__Work instruction__:
Using the listing below, report all lines holding the word "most".

== Segment start ==

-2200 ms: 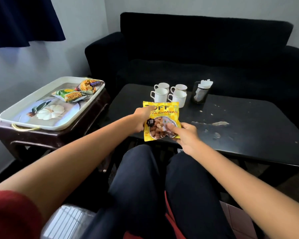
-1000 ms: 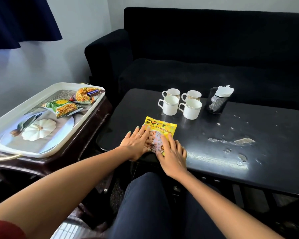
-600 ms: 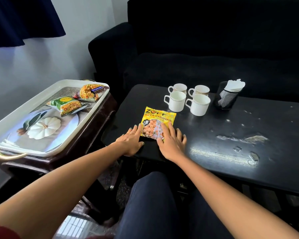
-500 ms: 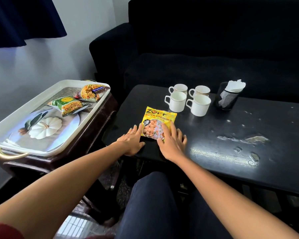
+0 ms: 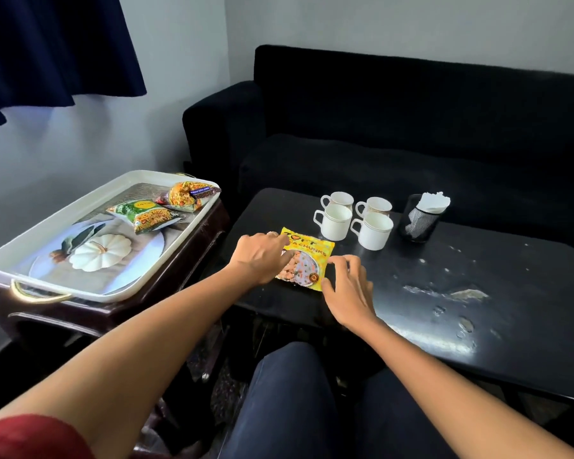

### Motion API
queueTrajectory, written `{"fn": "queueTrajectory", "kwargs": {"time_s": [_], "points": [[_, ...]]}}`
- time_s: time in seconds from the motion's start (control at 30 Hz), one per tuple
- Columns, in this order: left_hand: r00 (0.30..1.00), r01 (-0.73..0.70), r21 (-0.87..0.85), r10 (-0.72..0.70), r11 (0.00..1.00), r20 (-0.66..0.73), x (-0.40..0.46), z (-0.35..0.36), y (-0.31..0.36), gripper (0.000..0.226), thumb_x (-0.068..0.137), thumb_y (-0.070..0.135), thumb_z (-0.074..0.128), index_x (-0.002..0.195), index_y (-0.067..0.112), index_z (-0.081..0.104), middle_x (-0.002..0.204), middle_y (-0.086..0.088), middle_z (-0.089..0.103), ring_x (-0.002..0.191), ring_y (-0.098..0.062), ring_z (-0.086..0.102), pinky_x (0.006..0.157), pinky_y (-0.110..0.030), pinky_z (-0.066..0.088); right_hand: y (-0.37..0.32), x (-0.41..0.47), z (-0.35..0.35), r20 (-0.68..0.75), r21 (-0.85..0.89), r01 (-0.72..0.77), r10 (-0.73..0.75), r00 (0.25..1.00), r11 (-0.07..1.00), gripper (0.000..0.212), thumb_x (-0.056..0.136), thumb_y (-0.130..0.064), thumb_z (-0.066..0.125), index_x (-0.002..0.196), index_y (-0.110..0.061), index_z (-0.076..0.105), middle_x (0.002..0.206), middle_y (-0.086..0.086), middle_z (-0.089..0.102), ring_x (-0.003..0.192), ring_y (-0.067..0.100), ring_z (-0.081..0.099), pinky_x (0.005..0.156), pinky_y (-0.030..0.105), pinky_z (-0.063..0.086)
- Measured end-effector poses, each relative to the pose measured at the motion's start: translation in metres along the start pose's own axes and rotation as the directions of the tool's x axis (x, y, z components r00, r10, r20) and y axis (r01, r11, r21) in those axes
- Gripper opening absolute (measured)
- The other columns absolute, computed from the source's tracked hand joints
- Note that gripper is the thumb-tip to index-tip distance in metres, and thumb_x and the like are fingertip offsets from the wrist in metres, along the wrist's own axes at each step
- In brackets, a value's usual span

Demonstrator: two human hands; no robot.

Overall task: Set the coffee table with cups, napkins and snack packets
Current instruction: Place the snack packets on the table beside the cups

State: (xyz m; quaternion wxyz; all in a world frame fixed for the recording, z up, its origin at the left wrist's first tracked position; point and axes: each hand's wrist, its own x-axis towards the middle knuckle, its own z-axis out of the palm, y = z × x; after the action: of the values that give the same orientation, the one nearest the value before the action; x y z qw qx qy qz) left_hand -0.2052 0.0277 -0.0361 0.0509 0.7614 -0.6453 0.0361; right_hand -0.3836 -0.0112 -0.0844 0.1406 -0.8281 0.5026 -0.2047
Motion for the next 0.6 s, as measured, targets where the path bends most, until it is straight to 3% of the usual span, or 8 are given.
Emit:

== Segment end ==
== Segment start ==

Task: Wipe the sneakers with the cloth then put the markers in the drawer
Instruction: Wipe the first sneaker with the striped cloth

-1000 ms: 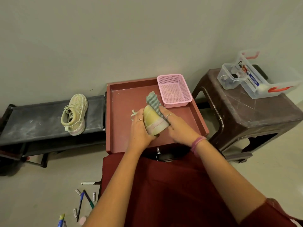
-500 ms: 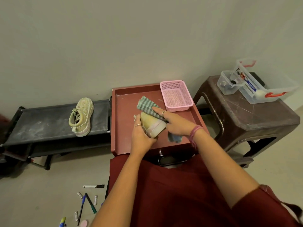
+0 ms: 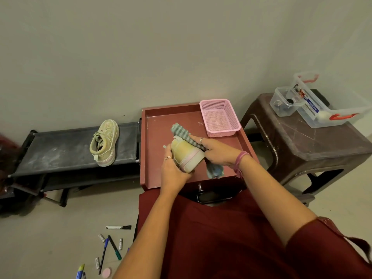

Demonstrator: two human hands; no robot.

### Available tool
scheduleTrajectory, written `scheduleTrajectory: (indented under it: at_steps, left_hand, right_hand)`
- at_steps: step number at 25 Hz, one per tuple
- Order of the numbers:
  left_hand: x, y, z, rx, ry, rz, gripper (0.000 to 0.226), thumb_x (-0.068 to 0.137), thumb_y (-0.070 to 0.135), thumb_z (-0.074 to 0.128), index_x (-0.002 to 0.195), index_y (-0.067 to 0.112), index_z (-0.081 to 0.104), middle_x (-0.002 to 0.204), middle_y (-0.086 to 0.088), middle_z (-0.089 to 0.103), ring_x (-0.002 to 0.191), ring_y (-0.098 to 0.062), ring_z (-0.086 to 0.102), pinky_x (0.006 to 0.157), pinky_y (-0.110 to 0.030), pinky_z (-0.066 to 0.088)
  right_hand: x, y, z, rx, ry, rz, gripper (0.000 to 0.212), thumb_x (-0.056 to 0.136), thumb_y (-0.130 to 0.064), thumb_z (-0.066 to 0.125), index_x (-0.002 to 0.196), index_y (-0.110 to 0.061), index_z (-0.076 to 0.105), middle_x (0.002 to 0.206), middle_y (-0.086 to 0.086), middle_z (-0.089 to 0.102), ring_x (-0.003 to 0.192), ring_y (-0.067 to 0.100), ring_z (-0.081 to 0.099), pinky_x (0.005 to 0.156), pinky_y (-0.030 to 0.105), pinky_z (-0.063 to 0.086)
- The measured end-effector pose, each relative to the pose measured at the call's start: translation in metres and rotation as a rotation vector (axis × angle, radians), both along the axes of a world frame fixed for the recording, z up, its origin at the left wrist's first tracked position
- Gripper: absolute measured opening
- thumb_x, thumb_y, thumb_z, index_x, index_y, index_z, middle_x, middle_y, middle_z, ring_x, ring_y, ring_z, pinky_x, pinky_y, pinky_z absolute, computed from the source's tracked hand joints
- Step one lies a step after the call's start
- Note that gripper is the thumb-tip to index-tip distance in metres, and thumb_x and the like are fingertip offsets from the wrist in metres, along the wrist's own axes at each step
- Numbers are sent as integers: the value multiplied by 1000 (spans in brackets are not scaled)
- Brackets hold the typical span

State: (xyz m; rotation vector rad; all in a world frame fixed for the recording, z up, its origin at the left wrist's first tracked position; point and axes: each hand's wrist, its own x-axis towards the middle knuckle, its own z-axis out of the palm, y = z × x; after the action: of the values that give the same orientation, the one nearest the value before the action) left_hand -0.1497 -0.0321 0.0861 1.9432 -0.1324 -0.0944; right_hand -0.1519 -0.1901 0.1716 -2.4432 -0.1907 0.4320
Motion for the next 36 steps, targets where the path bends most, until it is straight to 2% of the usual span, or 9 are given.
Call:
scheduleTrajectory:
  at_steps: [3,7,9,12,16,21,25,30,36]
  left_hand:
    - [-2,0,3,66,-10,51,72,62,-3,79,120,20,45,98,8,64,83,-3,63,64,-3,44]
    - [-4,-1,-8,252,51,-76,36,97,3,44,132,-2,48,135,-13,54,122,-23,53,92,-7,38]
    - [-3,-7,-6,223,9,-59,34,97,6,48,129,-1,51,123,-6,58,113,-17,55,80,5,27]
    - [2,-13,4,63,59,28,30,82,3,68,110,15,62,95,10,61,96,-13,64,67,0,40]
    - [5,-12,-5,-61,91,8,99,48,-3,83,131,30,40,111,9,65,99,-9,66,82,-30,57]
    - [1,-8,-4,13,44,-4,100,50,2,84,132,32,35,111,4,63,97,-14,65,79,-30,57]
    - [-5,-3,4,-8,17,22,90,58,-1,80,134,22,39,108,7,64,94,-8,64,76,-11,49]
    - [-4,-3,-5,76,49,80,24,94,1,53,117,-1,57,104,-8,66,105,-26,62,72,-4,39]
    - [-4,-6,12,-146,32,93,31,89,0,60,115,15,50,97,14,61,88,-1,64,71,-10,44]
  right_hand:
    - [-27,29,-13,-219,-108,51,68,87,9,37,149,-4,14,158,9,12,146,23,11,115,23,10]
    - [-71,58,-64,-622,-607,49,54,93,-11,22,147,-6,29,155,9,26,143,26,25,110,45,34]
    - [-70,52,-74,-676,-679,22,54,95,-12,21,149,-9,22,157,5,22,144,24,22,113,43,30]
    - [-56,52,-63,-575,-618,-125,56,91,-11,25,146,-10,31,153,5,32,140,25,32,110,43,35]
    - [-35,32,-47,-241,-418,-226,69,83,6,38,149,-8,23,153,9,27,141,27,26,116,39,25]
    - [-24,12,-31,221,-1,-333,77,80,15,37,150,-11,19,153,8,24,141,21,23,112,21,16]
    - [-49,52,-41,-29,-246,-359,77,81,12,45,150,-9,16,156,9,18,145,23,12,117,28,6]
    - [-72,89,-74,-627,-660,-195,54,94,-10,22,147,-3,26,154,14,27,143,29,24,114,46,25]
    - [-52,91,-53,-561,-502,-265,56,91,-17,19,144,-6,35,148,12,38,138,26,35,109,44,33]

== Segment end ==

__Task result__:
Motion for the next 0.6 s, as measured, targets where the path bends most, until it is straight to 3% of the usual span, or 8 are given.
Motion for the next 36 steps, targets where the path bends most, until it is straight to 2% of the usual span, or 9 are given.

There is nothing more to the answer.